Your life hasn't always been sunshine and roses. Your father and I separated when you were 10, and you were having a very hard time coming to terms with such a confusing situation. Then, if that weren't hard enough, I chose to come out as a Lesbian. It was a rough road for a while between us kiddo. You spent your time angry with me, not wanting to live with me, and some days, down right hating me. I spent my days worrying about the damage I caused you, worried how the kids at school would treat you, and worried that you would be ashamed of me. That was a tough period for both of us. But we are fortunate. We got to the other side. We healed. Together.
There are moments from the past few years that come to mind, and still flood me with overwhelming love for you....Your slumber party, when I said that if you wanted, I would have my partner stay at her house so your friends wouldn't give you a hard time....and your response was..."I don't care who knows you're gay, if they don't like it, they don't need to come."
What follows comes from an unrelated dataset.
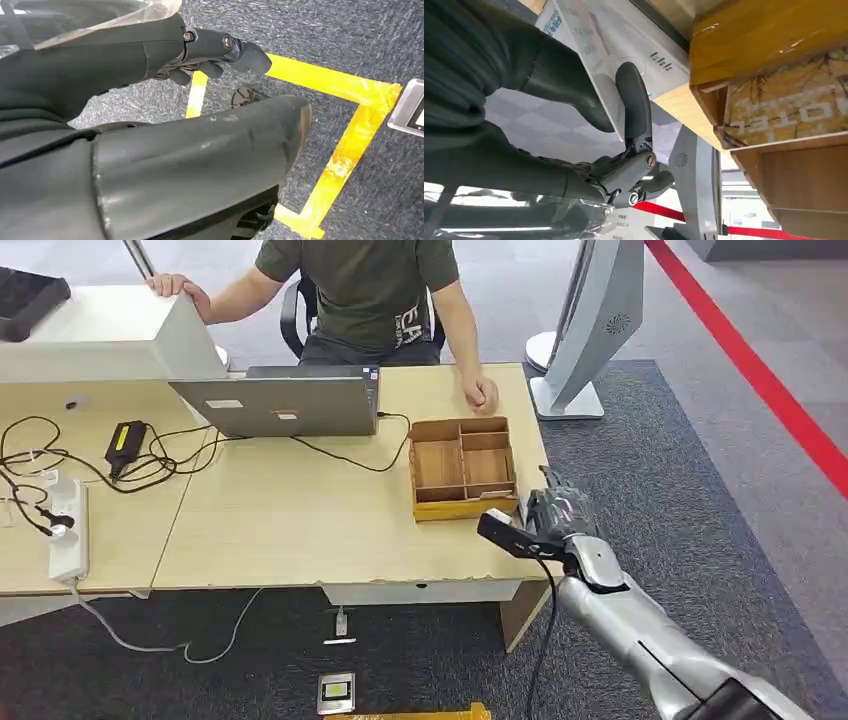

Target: Pass the card to the sensor for recognition and then transmit it.

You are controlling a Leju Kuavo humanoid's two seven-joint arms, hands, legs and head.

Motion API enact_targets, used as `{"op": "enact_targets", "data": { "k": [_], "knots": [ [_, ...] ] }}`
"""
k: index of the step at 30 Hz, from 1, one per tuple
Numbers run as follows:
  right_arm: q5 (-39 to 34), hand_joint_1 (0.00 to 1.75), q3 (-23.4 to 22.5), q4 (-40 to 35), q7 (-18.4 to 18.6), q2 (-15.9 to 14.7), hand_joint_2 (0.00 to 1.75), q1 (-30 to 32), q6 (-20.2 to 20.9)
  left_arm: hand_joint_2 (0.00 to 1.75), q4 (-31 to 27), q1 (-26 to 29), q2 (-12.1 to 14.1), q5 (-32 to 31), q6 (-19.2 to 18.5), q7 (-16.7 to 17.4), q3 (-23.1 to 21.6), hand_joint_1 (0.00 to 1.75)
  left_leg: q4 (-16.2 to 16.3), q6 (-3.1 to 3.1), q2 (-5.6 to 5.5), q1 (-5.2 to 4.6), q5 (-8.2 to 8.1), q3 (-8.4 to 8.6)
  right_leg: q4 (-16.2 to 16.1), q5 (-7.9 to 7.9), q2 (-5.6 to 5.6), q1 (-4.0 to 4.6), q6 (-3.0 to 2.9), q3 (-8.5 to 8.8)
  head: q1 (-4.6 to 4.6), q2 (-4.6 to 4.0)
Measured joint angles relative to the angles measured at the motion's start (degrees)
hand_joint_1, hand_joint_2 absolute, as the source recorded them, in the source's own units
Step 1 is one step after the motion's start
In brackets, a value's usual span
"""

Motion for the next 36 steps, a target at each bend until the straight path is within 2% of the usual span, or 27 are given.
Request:
{"op": "enact_targets", "data": {
  "k": [13, 23, 31, 36],
  "knots": [
    [-1.01, 1.75, -1.88, 2.1, -1.07, 0.61, 1.75, 0.43, -0.02, 0.0, 0.02, 0.01, 0.0, 0.35, 0.09, 0.07, 0.0, 0.0, 0.0, 0.0, -0.01, 0.0, 0.0, 0.0, 0.0, 0.0, 0.0, 0.0, 0.0, 0.0, 0.0, 0.0],
    [1.07, 1.75, -2.8, 2.47, -0.07, 1.14, 1.75, 0.3, 0.83, 0.0, 0.17, 0.01, 0.0, 0.59, 0.09, 0.09, 0.0, 0.0, 0.0, 0.0, 0.0, 0.0, 0.0, 0.0, 0.01, 0.01, 0.0, 0.0, -0.01, 0.01, 0.0, 0.0],
    [5.69, 1.75, -3.37, 2.18, 1.57, 1.42, 1.75, -1.43, 1.42, 0.0, 0.28, 0.02, 0.0, 0.61, 0.09, 0.07, 0.0, 0.0, 0.0, -0.01, 0.0, 0.0, 0.01, 0.0, 0.01, 0.01, 0.0, 0.0, -0.01, 0.01, 0.0, 0.0],
    [9.47, 1.75, -4.44, -0.9, 3.0, 0.59, 1.75, -3.83, 4.59, 0.0, 0.37, 0.02, 0.02, 0.37, 0.09, 0.26, 0.0, 0.0, 0.01, -0.02, 0.01, 0.0, 0.02, 0.01, 0.02, 0.02, 0.0, 0.0, -0.02, 0.0, 0.0, 0.0]
  ]
}}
Times you came home from school and told me of kids who made fun of you because of me, how you held your head up and said that THEY were the ignorant ones.
Every moment you've defended me,
Every moment you defend your friends who are LGBT,
Every moment you speak out against hate, bias, discrimination.....
You know how proud I am of you...I try to tell you every possible opportunity...but there is something you don't know.
I've always known I was different. As I became an adult, I realized I was gay. And it took so long for me to come out, because I was ashamed. I was ashamed that I couldn't just be "straight." I was ashamed of what being gay meant, for me, for my family, for my children. I was ashamed that my being gay would make YOUR life harder. Before coming out, and for a long time after, I was ashamed of who I was.
But you...my beautiful, smart, funny Jordyn. YOU showed me that I shouldn't be ashamed. And you didn't even realize you were doing it. You never hid who I was, from anyone. Even when I suggested that maybe you shouldn't tell people right away about me. You have defended me, who I am, from other kids at school, your friends, even some of your family. You have never once hesitated in standing up for me, and others who are discriminated against.
You aren't quite 17 yet, but already you are a force to be reckoned with! By being who you are, by having such an open heart and mind, by caring so deeply about others and having such a strong sense of fairness...you have caused me in turn, to no longer be ashamed, but to be proud of who I am. I am happy in my skin, because of you and your example. So thank you. I wish every Lesbian mother had a Jordyn.